Splendor, and splendor,
and not a one in any way
distinguished from the other
—nothing about them
of individuality. Instead
they’re all exact expressions
of the one soul,
each a perfect fulfilment
of heaven’s template,
mackerel essence. As if,
after a lifetime arriving
at this enameling, the jeweler’s
made uncountable examples,
each as intricate
in its oily fabulation
as the one before
Suppose we could iridesce,
like these, and lose ourselves
entirely in the universe
of shimmer—would you want
to be yourself only,
unduplicatable, doomed
to be lost? They’d prefer,
plainly, to be flashing participants,
multitudinous. Even now
they seem to be bolting
forward, heedless of stasis.
They don’t care they’re dead
and nearly frozen,
just as, presumably,
they didn’t care that they were living:
all, all for all,
the rainbowed school
and its acres of brilliant classrooms,
in which no verb is singular,
or every one is. How happy they seem,
even on ice, to be together, selfless,
which is the price of gleaming.

1 comment:

  1. Our minister recently read this poem at UU church to talk about seeing the sacred in every day things. The imagery in this poem is really phenomenal.
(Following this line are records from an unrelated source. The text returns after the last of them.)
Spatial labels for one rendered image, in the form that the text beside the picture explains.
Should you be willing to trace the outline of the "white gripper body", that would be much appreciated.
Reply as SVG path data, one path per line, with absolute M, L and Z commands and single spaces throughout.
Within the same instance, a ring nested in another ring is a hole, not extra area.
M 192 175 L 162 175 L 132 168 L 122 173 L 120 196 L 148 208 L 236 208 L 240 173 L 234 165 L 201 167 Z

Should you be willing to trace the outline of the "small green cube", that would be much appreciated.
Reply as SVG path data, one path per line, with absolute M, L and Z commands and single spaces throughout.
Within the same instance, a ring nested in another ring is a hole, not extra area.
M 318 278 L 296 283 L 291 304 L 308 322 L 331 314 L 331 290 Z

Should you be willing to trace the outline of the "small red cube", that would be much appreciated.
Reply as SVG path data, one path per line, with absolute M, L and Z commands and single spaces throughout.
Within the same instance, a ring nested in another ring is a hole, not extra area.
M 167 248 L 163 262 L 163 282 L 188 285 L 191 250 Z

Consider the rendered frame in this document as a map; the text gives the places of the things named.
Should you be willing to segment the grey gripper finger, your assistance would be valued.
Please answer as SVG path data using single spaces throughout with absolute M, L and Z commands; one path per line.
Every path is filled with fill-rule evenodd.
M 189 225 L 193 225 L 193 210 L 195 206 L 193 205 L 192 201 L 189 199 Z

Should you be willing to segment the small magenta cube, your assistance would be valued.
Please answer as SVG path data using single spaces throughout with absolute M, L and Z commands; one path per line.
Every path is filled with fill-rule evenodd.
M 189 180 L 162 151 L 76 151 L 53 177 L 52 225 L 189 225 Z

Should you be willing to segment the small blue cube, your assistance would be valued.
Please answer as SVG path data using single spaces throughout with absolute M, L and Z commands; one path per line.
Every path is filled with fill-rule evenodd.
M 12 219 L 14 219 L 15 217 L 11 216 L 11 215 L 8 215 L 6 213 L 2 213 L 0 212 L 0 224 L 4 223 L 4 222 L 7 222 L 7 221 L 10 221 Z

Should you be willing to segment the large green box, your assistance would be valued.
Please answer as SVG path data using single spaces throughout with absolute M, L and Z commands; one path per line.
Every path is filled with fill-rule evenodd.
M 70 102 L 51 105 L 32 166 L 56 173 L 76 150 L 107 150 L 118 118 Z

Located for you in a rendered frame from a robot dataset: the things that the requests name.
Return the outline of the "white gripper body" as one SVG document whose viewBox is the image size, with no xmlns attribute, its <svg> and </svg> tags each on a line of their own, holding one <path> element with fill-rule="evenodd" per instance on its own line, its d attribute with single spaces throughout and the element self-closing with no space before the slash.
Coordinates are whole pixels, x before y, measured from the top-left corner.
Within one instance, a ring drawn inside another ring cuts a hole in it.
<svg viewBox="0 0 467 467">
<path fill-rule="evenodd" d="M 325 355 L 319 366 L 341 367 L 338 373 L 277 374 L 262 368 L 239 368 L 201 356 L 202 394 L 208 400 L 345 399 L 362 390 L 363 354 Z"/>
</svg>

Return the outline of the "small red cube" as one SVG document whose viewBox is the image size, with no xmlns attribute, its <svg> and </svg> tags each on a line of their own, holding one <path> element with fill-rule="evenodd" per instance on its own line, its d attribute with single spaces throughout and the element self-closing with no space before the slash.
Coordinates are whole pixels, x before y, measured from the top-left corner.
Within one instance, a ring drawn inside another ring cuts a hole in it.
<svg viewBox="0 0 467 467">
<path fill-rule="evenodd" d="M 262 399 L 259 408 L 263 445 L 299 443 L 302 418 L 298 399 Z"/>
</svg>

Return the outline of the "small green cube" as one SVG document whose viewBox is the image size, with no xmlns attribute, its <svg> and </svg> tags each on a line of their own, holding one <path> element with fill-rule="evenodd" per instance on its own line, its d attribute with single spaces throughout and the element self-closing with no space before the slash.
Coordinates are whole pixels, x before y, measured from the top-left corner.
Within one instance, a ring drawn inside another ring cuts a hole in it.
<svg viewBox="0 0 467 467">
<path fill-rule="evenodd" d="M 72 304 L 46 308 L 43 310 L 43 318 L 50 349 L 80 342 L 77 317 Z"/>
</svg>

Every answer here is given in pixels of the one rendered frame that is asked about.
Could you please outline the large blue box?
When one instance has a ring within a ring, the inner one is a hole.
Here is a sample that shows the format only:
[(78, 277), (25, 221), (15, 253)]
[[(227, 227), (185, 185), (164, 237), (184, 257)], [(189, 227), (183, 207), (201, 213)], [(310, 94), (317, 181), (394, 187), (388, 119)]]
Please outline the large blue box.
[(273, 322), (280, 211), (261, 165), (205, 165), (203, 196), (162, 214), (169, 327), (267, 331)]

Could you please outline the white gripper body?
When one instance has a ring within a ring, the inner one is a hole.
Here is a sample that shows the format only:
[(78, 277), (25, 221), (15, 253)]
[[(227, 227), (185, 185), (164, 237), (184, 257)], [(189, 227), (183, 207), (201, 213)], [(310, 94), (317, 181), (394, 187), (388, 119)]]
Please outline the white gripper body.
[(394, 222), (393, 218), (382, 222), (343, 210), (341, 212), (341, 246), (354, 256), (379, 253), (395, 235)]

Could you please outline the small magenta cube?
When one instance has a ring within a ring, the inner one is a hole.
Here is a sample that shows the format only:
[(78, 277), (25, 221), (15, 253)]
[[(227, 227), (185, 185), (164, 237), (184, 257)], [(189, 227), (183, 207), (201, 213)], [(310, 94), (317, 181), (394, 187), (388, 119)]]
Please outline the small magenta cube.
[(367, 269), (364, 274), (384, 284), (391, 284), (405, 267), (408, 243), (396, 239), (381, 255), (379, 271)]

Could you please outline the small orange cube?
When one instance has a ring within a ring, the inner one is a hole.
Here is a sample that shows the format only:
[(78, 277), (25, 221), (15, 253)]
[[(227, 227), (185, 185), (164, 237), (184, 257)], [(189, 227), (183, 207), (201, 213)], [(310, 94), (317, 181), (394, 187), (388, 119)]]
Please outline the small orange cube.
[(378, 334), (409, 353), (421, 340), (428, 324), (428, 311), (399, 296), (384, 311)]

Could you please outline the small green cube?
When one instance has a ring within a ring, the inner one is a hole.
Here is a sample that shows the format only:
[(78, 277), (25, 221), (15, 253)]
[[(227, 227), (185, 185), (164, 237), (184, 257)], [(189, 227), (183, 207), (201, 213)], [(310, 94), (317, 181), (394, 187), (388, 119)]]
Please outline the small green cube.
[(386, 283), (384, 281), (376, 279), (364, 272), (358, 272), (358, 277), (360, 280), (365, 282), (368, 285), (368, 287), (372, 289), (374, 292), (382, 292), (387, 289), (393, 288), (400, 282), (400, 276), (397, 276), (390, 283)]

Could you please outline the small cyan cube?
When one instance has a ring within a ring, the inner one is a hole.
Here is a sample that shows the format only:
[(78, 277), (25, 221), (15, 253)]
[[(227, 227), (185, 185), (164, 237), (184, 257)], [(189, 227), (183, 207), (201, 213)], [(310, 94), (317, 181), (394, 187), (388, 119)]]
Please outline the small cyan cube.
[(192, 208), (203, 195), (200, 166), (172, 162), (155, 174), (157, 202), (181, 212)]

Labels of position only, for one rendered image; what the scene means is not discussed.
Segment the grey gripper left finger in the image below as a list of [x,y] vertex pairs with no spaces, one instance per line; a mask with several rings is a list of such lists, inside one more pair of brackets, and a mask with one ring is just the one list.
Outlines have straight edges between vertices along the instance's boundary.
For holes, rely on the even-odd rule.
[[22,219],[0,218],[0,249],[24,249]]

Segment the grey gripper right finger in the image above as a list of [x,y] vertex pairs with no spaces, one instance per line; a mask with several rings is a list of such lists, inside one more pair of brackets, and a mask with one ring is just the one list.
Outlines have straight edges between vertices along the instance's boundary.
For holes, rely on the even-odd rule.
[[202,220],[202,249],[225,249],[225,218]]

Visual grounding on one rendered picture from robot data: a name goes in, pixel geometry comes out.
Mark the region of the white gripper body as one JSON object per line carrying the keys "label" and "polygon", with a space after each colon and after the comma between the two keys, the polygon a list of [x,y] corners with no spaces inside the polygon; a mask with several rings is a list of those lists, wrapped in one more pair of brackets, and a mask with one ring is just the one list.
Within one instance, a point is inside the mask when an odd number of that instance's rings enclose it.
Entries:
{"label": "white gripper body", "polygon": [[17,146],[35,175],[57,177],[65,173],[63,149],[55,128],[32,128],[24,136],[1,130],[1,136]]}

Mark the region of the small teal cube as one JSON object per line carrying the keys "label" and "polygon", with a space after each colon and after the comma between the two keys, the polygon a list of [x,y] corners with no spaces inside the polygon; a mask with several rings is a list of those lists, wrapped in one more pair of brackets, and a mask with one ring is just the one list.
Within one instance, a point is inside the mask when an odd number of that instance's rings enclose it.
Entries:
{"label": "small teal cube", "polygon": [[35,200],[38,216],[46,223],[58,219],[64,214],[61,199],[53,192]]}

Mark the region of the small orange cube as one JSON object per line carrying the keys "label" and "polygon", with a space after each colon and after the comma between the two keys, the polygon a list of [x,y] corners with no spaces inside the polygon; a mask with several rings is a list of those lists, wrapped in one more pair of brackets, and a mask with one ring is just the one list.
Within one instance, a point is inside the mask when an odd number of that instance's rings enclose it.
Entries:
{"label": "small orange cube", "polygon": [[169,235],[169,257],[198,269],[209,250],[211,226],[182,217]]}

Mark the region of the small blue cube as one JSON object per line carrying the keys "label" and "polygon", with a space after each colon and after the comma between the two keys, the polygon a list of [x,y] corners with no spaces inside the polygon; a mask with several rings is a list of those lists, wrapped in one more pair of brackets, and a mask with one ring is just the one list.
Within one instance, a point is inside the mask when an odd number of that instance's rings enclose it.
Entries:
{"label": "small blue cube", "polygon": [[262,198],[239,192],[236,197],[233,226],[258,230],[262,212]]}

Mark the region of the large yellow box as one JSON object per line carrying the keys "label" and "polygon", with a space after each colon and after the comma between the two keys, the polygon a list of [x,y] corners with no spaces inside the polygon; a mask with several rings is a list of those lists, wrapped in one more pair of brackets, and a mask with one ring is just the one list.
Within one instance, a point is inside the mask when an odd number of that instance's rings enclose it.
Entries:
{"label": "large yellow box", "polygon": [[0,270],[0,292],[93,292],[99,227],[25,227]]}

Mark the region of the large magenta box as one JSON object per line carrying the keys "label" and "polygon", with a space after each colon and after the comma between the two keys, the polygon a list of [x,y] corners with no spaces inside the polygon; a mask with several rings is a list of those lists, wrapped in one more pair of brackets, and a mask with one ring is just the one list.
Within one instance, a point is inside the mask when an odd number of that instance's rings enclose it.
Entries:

My favorite line being the heart of the matter: Suppose we could iridesce,/like these, and lose ourselves/entirely in the universe/of shimmer—would you want/to be yourself only,/unduplicatable, doomed/
    to be lost?

    A great question, no? The idea of a "self" is so crucial in our culture that the idea of melding in or blending is almost abhorrent. And yet, these mackerel--slightly brainless and automated--are beautiful in their sameness and uniformity. Their collective "shimmer" outshines any one fish's uniqueness. It's something hard for us to emulate. Although, public performance pieces like the Black Eyed Peas performance on Oprah (http://www.youtube.com/watch?v=BcU-vAYxLYw)try to capture that lost in the oneness-of-being concept. I'd like to be a mackerel every once in a while!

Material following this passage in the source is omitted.